LO 3.10 Prognosis Prognosis baik jika penderita tidak terpajan dengan alergen dan belum terjadi komplikasi serta tidak memiliki predisposisi seperti asma dan riwayat keluarga.

LO 3.11 Pencegahan Jagalah kebersihan diri dan lingkungan Sebaiknya sering mencuci tangan, membuang tisu kotor pada tempatnya serta membersihkan permukaan barang-barang Vitamin C dosis tinggi (2000 mg per hari) belum terbukti bisa mengurangi resiko tertular atau mengurangi jumlah virus yang dikeluarkan oleh seorang penderita (FKUI, 1997) LO 3.12 Epidemiologi Studi scandavian telah menunjukkan tingkat prevalensi 15% pada pria dan wanita 14 %. Tiap negara akan berbeda karena lingkungan geografi yang berbeda. Rhinitis alergi tidak mengacam nyawa kecuali jika disertai asma yang parah dan anafilaksis.
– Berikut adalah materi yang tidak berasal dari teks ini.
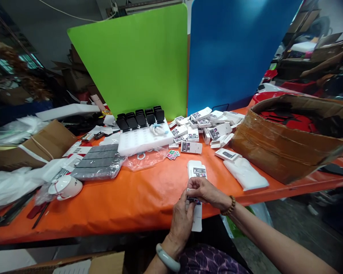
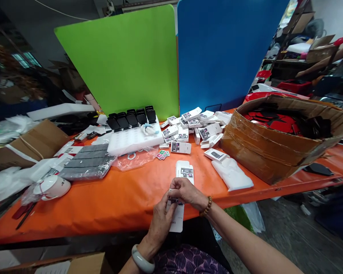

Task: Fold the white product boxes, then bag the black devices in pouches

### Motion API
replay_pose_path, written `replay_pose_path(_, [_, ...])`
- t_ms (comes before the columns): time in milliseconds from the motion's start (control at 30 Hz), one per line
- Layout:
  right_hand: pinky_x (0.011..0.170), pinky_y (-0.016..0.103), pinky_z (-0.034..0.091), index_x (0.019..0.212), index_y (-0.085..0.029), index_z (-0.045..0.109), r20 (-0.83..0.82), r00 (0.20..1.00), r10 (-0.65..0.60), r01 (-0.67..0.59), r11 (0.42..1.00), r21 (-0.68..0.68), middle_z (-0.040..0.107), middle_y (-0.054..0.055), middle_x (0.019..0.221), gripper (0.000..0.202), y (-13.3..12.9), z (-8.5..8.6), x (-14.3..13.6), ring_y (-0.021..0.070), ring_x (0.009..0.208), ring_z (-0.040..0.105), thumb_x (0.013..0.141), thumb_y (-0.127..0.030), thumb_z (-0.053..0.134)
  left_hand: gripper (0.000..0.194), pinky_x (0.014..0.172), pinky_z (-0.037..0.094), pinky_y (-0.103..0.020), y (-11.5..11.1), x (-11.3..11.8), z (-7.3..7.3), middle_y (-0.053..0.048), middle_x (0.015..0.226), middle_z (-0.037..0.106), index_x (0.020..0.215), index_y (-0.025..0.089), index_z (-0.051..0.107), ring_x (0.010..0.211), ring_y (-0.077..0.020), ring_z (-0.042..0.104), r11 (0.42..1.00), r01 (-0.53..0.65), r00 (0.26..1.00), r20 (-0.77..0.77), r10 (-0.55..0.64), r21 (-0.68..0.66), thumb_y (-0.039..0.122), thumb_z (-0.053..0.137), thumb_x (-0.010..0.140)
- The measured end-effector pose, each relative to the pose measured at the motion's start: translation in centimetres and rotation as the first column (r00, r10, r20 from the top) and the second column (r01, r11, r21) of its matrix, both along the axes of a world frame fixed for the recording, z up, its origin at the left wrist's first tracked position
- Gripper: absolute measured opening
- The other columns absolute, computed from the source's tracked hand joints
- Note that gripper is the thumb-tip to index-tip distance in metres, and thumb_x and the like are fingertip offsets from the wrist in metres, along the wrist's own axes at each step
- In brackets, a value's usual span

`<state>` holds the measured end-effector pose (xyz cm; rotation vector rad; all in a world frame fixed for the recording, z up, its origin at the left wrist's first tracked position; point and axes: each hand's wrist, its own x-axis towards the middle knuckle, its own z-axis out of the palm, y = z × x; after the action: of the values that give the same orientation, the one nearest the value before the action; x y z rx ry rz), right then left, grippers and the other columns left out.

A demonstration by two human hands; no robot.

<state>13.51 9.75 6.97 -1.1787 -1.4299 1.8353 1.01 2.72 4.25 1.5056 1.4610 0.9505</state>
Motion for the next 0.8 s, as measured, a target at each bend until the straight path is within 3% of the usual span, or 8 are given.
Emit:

Dari rhinitis alergi bisa juga terdapat komplikasi di antaranya otitis media, disfungsi tuba eustachius, sinusitis akut dan sinusitis kronik. Telah terbukti bahwa rhinitis alergi yang tidak terkontrol yang berhubungan dnegan asma bisa memperparah inflamasi. Ini bisa menyebabkan morbiditas bahkan kematian. Ras Rhinitis alergi bisa terjadi pada ras manapun Jenis kelamin Pada masa kanak-kanak, laki-laki lebih mudah terkena rhinitis alergi dibandingkan anak perempuan. Tapi saat dewasa, prevalensinya hampir sama. Usia Rhinitis alergi bisa terjadi pada usia berapapun. 80% kasus, rhintis alergi meningkat saat usia 20 tahun LI 4. Memahami dan menjelaskan fisiologi saluran nafas dengan wudhu Saat berwudhu disunnahkan menghirup air ke dalam hidung (istinsyaq) dan mengeluarkannya (istinsyar) sebanyak tiga kali agar kebersihan dan kesehatan hidung terjaga. Hidung manusia terbebas dari kotoran selama 4-5 jam, kemudian hidung

manusia menjadi kotor karena udara yang terhirup. Dengan istinsyaq dan istinsyar membuat hidung dalam keadaan sehat dan bersih. Selain itu, penelitian ilmiah yang dilakukan oleh Muhammad Salim membuktikan bahwa orang-orang yang tidak berwudhu lebih rentan terkena ISPA daripada orang-orang yang berwudhu. Dari penelitian didapatkan bahwa dengan menghirup air ke hidung sebanyak 3 kali dapat membersihkan mikroba yang menempel pada rongga hidung, sehingga hidung benar-benar bersih dari mikroba penyebab ISPA, radang paru-paru, demam rematik dan alergi rongga hidung.